• _YOUR TASK_: Set down exactly the lines below, starting at the one that contains "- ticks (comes" and ending at the one that contains "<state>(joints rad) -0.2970", with both of those lines included and nothing else.

:: RECORDS SUPPLIED ::

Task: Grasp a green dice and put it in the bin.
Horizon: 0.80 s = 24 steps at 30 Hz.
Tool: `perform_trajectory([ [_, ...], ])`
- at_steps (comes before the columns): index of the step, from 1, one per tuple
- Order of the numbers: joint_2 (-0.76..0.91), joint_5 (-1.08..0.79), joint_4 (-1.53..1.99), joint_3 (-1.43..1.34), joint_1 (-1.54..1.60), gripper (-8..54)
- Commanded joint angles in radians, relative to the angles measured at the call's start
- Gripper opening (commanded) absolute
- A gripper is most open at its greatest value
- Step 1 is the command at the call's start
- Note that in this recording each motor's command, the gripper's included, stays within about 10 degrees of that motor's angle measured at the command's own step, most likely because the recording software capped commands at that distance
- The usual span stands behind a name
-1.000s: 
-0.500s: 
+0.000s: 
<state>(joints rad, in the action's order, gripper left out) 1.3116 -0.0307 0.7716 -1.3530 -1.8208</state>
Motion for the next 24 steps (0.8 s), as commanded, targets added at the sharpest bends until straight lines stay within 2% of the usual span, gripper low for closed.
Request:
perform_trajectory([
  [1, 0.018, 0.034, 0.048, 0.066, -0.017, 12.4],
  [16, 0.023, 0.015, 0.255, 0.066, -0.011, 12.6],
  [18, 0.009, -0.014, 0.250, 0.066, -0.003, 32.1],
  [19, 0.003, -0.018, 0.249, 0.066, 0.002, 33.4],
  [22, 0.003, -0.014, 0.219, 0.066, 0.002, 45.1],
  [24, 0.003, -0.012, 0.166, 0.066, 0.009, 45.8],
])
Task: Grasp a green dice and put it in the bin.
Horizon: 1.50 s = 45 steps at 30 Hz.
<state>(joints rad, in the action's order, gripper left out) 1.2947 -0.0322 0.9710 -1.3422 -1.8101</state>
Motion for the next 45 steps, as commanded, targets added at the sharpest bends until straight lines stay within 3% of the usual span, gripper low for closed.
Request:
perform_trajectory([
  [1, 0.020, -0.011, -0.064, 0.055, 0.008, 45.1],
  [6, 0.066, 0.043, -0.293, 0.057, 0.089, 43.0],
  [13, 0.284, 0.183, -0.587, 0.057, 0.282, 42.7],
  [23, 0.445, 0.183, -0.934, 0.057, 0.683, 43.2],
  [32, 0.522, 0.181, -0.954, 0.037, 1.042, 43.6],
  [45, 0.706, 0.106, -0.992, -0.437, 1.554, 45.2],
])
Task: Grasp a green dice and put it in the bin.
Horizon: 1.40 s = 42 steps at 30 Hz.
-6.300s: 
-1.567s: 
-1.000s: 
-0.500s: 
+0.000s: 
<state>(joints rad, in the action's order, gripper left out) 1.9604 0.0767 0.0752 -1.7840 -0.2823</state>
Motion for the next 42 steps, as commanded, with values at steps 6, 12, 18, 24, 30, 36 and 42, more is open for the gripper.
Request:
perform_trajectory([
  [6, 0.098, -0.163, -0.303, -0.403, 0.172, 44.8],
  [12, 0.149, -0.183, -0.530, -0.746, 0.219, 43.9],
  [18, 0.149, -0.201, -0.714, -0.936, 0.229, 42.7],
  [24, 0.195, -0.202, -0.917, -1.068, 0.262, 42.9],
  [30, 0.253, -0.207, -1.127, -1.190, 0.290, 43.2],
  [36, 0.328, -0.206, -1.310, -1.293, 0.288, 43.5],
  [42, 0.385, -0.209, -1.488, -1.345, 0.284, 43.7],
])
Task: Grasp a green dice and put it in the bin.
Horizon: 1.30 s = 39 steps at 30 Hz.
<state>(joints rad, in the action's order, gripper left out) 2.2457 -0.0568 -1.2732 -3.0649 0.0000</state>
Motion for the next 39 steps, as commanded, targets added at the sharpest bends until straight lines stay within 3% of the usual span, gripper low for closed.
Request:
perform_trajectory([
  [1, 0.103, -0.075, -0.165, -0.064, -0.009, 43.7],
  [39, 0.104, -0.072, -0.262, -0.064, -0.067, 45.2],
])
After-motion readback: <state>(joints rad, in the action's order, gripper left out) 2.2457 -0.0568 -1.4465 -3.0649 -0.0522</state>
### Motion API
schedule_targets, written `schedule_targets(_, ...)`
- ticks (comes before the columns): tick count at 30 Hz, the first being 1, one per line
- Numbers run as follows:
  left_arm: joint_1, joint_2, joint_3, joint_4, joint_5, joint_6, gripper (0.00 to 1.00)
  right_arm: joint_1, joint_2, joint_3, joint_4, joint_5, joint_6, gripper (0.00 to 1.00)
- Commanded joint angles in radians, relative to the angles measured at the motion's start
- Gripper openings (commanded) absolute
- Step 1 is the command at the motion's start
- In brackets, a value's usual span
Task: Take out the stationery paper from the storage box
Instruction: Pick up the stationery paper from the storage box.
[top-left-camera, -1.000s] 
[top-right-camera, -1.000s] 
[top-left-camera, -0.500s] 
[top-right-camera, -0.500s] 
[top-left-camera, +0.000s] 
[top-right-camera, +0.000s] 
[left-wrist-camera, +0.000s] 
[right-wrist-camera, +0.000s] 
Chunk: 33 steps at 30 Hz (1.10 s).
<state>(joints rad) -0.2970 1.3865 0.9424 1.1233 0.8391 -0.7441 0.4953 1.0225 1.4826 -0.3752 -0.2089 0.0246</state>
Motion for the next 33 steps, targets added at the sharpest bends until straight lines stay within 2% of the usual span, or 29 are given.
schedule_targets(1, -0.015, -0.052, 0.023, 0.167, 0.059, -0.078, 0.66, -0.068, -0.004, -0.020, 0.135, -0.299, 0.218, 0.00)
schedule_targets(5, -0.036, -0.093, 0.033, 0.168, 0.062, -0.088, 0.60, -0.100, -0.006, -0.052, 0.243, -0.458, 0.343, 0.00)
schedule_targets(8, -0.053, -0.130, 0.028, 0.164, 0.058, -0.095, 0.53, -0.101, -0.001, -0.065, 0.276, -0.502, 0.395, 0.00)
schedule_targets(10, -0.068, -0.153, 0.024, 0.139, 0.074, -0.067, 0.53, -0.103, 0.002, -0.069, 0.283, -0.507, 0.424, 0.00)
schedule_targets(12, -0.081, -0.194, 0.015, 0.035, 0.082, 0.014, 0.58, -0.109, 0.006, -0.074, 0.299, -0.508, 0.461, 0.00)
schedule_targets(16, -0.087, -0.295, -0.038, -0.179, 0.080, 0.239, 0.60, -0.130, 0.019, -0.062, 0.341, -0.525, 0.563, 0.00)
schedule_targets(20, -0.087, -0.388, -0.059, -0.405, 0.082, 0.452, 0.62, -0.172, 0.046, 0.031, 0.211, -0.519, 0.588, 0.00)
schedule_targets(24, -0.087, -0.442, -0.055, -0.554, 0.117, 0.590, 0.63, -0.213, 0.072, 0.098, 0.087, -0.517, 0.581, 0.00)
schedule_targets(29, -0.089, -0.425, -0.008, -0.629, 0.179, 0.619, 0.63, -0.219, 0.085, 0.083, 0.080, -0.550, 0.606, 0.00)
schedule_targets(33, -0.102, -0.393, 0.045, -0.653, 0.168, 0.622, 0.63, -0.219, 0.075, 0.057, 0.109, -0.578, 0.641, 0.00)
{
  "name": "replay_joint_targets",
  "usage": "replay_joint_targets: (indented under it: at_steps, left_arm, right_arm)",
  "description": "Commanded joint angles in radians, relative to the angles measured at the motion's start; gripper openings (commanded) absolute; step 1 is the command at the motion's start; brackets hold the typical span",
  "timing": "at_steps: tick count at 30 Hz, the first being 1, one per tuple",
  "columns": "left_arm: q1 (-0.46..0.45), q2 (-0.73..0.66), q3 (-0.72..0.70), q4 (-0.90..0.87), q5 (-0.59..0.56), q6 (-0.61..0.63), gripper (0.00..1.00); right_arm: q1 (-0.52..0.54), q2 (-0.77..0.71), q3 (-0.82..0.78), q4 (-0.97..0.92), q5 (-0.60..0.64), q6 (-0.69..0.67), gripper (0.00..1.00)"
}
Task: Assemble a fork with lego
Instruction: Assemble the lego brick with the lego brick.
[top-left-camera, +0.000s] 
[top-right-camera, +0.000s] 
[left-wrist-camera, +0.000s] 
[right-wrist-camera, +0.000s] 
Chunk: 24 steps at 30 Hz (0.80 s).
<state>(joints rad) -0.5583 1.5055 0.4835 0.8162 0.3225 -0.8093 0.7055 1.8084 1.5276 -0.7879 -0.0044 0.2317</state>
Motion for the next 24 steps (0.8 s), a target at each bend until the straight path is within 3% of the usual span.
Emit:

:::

• _ANSWER BOX_:
- ticks (comes before the columns): tick count at 30 Hz, the first being 1, one per line
- Numbers run as follows:
  left_arm: joint_1, joint_2, joint_3, joint_4, joint_5, joint_6, gripper (0.00 to 1.00)
  right_arm: joint_1, joint_2, joint_3, joint_4, joint_5, joint_6, gripper (0.00 to 1.00)
- Commanded joint angles in radians, relative to the angles measured at the motion's start
- Gripper openings (commanded) absolute
- Step 1 is the command at the motion's start
- In brackets, a value's usual span
Task: Take out the stationery paper from the storage box
Instruction: Pick up the stationery paper from the storage box.
[top-left-camera, -1.000s] 
[top-right-camera, -1.000s] 
[top-left-camera, -0.500s] 
[top-right-camera, -0.500s] 
[top-left-camera, +0.000s] 
[top-right-camera, +0.000s] 
[left-wrist-camera, +0.000s] 
[right-wrist-camera, +0.000s] 
Chunk: 33 steps at 30 Hz (1.10 s).
<state>(joints rad) -0.2970 1.3865 0.9424 1.1233 0.8391 -0.7441 0.4953 1.0225 1.4826 -0.3752 -0.2089 0.0246</state>

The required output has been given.